This is my first essay as the editor, and I write this essay at a time when the “free search for truth” and free speech -- under the guise of hate speech -- has once again reared its ugly head. I write this essay at a time when Donald Trump faces his second impeachment. I write this essay at a time when the U.S. Department of Labor has finally suspended Trump’s executive order on “Combating Race and Sex Stereotyping,” an draconian executive order that attacked diversity training, critical race theory and the "1619 Project," labeling them “divisive,” “destructive,” “un-American” and “malign ideologies.”

These are indeed precarious days marked by uncertainty due to the pandemic and a national crisis predicated upon the rise of white supremacy, fascism and racism. Unfortunately, for many marginalized faculty members, the national conditions mimic their workplaces. While racial injustice, gendered inequality, and discrimination and disenfranchisement have become pervasive features of higher education, we also cannot overlook the lack of accountability for those who perpetuate and instigate these egregious acts of differential treatments. To overlook would be “reprehensible,” in the words of late Edward Said. He once said, in Representations of the Intellectual, “Nothing is more reprehensible than those habits of mind of the intellectual that induce avoidance, the characteristic turning away from a difficult and principled position which you know to be the right of one, but which you decide not to take.”

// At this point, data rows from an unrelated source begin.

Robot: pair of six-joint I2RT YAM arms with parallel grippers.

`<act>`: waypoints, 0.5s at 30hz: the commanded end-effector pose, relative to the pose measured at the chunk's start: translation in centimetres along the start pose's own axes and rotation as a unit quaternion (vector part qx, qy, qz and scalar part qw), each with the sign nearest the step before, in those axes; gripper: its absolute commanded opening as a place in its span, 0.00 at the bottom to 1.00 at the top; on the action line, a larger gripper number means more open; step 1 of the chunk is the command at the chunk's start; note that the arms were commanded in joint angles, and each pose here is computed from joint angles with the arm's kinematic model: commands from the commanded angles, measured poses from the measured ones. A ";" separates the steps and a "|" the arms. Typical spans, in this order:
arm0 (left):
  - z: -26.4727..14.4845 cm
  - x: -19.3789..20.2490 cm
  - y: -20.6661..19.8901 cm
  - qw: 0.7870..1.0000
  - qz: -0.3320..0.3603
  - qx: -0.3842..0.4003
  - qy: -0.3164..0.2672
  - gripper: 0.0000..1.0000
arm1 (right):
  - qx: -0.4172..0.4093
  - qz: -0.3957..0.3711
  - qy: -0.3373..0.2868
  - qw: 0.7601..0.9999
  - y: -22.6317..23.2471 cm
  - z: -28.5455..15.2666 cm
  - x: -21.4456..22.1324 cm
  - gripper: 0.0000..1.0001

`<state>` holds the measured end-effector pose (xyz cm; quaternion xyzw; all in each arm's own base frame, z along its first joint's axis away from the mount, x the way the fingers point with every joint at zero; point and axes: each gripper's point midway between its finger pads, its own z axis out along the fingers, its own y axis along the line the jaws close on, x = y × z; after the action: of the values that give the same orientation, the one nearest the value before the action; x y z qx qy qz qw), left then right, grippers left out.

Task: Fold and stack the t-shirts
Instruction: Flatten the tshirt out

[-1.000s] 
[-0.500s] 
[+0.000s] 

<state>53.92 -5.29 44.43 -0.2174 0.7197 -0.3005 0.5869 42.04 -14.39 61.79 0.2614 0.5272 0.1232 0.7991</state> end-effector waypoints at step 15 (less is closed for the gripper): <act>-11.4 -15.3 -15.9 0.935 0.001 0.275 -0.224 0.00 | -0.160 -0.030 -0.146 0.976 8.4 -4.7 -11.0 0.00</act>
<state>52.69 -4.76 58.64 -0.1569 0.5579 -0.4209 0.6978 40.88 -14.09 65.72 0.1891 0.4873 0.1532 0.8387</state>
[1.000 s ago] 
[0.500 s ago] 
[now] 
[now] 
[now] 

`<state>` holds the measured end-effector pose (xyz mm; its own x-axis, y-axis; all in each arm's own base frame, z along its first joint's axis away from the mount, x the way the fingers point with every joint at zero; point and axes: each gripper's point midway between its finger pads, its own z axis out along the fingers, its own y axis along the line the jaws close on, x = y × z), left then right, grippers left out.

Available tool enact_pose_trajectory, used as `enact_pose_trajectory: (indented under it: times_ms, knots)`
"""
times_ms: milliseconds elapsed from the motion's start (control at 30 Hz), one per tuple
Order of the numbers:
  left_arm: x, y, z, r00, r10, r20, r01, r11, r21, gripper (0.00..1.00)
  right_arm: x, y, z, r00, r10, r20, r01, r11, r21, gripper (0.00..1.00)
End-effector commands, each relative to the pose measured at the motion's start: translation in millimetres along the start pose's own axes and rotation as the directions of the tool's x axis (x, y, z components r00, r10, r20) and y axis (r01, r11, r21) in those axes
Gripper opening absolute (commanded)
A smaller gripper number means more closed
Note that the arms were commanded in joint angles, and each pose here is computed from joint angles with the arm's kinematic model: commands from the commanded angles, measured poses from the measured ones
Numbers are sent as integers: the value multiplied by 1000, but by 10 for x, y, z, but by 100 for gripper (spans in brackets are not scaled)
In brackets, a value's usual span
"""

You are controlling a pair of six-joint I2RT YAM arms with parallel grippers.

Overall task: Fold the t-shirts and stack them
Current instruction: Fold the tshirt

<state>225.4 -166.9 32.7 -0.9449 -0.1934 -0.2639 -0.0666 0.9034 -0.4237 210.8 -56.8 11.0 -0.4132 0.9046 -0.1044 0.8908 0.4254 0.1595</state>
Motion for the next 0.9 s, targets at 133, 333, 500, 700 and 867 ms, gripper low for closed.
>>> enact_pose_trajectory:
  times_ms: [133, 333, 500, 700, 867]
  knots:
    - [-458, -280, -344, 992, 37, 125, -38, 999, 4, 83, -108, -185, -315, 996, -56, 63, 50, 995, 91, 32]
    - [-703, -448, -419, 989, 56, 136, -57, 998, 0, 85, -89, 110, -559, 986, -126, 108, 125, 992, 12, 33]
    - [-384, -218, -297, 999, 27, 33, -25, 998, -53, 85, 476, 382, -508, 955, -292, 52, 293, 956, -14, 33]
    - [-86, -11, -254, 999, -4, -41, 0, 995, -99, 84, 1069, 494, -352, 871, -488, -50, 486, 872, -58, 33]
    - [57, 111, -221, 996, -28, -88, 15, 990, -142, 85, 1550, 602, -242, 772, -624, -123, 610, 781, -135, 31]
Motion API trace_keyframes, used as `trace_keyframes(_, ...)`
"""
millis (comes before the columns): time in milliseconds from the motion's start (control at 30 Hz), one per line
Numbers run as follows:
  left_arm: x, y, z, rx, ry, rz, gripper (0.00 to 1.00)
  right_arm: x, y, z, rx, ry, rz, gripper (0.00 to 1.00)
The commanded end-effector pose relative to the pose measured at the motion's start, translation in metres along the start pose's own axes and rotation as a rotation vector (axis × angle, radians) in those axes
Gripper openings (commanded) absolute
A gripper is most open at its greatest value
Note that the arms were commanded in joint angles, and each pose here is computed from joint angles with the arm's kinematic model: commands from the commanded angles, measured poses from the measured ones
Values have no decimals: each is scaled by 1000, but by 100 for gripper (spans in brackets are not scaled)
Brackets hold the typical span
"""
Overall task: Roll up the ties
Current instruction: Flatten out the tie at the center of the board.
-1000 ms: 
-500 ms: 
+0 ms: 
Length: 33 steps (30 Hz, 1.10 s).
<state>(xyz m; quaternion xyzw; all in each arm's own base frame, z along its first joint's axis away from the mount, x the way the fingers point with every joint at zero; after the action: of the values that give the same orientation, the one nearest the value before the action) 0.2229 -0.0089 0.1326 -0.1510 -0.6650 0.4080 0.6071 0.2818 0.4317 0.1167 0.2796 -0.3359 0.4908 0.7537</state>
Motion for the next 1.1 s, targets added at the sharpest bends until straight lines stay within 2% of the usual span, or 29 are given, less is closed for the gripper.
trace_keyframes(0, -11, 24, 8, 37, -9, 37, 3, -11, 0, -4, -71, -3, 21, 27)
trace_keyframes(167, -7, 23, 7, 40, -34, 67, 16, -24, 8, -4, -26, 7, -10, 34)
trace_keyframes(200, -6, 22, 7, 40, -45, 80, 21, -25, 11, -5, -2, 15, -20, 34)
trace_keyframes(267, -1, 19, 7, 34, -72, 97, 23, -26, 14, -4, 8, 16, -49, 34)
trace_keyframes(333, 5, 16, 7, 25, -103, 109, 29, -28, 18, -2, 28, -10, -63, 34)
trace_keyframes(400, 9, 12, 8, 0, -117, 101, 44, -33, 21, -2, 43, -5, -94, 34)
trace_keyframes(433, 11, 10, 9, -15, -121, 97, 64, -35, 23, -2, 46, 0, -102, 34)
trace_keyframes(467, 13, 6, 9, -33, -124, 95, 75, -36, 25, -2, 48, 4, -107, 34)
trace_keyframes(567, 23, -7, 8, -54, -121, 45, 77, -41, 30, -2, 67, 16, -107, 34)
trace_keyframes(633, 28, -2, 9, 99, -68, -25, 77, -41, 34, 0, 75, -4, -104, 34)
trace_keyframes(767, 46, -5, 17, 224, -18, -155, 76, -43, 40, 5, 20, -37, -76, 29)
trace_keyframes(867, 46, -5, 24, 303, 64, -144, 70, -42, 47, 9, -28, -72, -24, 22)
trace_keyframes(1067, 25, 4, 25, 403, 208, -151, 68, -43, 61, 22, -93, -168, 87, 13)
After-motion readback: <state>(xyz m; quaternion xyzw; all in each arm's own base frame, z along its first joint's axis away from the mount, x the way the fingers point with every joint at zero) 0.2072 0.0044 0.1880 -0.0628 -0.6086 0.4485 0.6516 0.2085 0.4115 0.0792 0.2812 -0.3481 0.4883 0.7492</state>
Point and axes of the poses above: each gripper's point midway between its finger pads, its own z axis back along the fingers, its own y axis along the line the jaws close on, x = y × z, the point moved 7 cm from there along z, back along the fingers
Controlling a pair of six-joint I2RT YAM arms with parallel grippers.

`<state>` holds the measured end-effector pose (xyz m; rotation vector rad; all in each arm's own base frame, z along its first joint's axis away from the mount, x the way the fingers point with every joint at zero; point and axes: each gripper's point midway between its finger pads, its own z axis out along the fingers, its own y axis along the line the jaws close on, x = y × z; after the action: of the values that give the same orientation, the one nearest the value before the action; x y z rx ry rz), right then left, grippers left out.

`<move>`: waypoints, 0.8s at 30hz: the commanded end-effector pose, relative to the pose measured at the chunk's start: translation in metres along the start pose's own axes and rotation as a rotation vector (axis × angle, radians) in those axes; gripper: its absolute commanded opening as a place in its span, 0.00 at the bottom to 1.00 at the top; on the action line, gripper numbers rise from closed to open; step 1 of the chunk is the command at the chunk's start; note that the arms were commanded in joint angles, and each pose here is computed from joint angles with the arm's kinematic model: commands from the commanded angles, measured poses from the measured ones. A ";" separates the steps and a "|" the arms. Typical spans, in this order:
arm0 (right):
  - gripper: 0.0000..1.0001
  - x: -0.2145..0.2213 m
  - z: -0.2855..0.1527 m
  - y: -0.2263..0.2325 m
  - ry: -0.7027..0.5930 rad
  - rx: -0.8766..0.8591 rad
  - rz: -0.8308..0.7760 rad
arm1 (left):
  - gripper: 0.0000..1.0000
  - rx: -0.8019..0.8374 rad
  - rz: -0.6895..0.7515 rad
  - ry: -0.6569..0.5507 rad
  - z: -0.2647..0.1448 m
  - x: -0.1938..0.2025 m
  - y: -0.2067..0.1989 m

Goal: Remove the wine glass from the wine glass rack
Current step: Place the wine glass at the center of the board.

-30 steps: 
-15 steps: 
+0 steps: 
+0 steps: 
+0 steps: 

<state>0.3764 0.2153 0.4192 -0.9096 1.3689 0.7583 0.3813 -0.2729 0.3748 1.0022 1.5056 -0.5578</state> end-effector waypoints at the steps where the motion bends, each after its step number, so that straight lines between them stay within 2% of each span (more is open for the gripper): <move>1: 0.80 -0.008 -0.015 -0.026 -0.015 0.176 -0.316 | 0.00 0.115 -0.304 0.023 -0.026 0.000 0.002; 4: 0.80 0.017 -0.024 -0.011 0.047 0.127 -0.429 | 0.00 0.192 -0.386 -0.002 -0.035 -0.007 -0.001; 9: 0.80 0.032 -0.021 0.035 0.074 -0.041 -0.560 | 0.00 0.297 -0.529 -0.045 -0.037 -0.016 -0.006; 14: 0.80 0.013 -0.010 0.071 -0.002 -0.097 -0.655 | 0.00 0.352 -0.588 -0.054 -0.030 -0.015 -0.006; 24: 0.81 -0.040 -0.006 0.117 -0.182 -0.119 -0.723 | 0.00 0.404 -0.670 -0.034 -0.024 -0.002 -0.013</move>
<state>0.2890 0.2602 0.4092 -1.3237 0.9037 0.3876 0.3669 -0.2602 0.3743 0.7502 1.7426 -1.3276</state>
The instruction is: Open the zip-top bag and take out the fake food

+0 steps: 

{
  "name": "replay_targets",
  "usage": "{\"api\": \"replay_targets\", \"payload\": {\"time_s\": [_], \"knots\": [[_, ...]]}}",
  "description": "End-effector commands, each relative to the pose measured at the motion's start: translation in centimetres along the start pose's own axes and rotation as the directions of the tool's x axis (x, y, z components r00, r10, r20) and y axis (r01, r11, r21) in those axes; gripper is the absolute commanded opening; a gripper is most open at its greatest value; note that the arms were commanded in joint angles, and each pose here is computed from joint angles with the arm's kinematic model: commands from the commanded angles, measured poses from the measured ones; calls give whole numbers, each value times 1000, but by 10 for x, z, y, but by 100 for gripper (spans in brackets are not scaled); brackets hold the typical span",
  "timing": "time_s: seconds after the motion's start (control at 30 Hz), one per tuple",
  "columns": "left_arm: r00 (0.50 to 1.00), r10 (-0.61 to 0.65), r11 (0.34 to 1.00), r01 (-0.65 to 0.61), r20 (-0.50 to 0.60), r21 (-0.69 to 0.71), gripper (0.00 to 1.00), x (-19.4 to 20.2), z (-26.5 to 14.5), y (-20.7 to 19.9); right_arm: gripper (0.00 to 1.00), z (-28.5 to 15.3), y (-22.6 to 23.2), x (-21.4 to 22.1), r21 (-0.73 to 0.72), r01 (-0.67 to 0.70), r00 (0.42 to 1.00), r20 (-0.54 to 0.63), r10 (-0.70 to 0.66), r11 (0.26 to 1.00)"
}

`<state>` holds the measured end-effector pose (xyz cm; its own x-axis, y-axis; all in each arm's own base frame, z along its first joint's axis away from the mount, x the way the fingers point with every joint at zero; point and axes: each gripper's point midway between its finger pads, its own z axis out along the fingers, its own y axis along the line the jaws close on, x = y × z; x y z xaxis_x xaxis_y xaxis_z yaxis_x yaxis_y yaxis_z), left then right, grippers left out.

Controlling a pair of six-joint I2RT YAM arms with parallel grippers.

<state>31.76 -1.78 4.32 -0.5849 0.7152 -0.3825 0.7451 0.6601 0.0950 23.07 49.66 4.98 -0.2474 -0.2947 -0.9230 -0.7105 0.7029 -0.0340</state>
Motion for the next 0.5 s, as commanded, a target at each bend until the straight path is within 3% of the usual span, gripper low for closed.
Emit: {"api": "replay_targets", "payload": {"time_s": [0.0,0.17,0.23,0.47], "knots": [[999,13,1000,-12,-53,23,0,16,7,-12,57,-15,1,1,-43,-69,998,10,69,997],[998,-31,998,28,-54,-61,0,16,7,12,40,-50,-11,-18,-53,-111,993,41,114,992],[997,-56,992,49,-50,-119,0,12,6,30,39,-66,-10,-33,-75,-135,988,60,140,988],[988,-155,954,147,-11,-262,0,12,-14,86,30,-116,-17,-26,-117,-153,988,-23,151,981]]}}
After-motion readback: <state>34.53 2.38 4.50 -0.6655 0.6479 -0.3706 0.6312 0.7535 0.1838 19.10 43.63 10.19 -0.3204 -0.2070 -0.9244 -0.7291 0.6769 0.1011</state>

A few years ago, when the first piece I wrote for “Conditionally Accepted,” “Are You Supporting White Supremacy?” was published, I learned firsthand that words have the power to resonate, provoke and agitate. While my words resonated with hundreds of BIPOC, GLBTQI+ and social justice-oriented colleagues, as well as diversity and equity committees across the country, I also became a target for the right wing’s digitized mobbing and received vitriolic messages. My university president, who has now retired, also received hundreds of emails and phone calls from angry and agitated folks. I remember him telling me in his office, “You know, these people want two people fired. You and me.”

While I will never forget that exchange I had with my president, I was also reminded that day the value of academic freedom to pursue the “common good” and how “the common good depends upon the free search for truth and its free exposition.” I was not fired.

On Jan. 6, we witnessed the reprehensible acts of the armed white nationalists and a violent takeover by self-declared patriots on the United States Capitol, terrorizing both the people who were present and those who were watching. Symbolically and figuratively, that attempted coup d'état wasn’t exceptional, new, or unfamiliar to BIPOC and GLBTQI people in higher education. Many of my colleagues have affirmed the deep anxiety and unrest they feel about being excluded or targeted as they embark upon a new semester. This fear is even more pronounced if they teach in a red state.

It is a fear of the hegemons. In 2019, the journal Departures in Critical Qualitative Research published a special issue on “Merit, Whiteness and Privilege.” In the introduction, the three editors observed, “Hegemons arise by smashing and terrorizing human diversity. They do so structurally, institutionally, and discursively -- that is, through logics, rationales, and schemes.”

So how do we protect ourselves from the hegemons? This is a question that I would like to see us explore more broadly as we critique the academy and our marginalized conditions within our institutions. The forces of white supremacy and austerity measures have also crippled programs that are instrumental in promoting critical diversity -- marginalizing, for instance, ethnic studies, Black studies, Chicano and Latino studies, Indigenous studies, and women's and gender studies.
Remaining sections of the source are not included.